Create an Iceberg data connection

Cloudera AI supports data connections to Iceberg data lakes.

You can connect automatically, using the Cloudera AI-provided data connection. If necessary, you can also set up a manual connection using the snippet provided below. To connect with Iceberg, you must use Spark 3.

In your project:

In Project Settings, view the Data Connections tab. There should be an available data connection to a Spark Data Lake.
Start a New Session.
Select Enable Spark, and choose Spark 3 from the dropdown.
Select Start Session.
In the Connection Code Snippet UI, select the Spark Data Lake connection.
In the code window, select Copy Code, then Close.
Select File > New File, and paste the Cloudera AI-provided code snippet into the file.
Select Run.

You see a list of available databases in the data lake.

Instead of using the Cloudera AI-provided data connection, you can also manually connect to a Spark Data Lake using the Spark command as shown in the snippet below.

Make sure to set the following parameters:

DATALAKE_DIRECTORY
Valid database and table name in the describe formatted SQL command.

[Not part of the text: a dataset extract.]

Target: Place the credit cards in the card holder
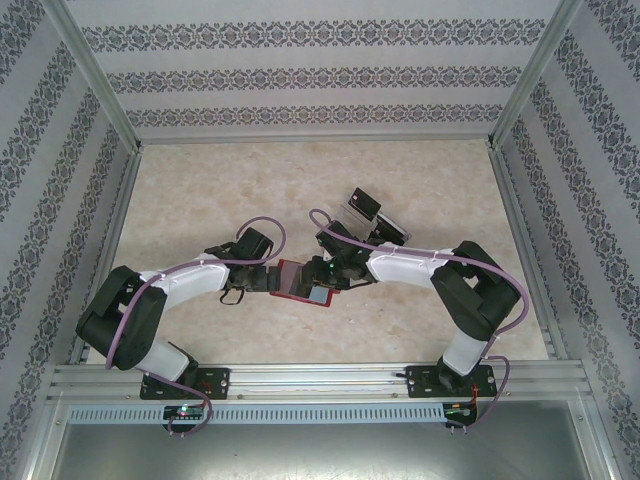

from pyspark.sql import SparkSession
# Change to the appropriate Datalake directory location
DATALAKE_DIRECTORY = "s3a://your-aws-demo/"

spark = (
SparkSession.builder.appName("MyApp")
.config("spark.sql.hive.hwc.execution.mode", "spark")
.config("spark.sql.extensions","com.qubole.spark.hiveacid.HiveAcidAutoConvertExtension,org.apache.iceberg.spark.extensions.IcebergSparkSessionExtensions")
.config("spark.sql.catalog.spark_catalog.type", "hive")
.config("spark.sql.catalog.spark_catalog", "org.apache.iceberg.spark.SparkCatalog")
.config("spark.kerberos.access.hadoopFileSystems","hdfs://nn1.com:8032,hdfs://nn2.com:8032,webhdfs://nn3.com:50070")
.config("spark.hadoop.iceberg.engine.hive.enabled", "true")
.config("spark.executorEnv.HADOOP_CONF_DIR", "/home/cdsw/hadoop_config_dir")
.config("spark.sql.iceberg.handle-timestamp-without-timezone", "true")
.config("spark.jars","/opt/spark/optional-11b/iceberg-spark-runtime.jar,/opt/spark/optional-11b/iceberg-hive-runtime.jar")
.getOrCreate()
)

spark.sql("show databases").show() 
spark.sql("describe formatted <database_name>.<table_name>").show()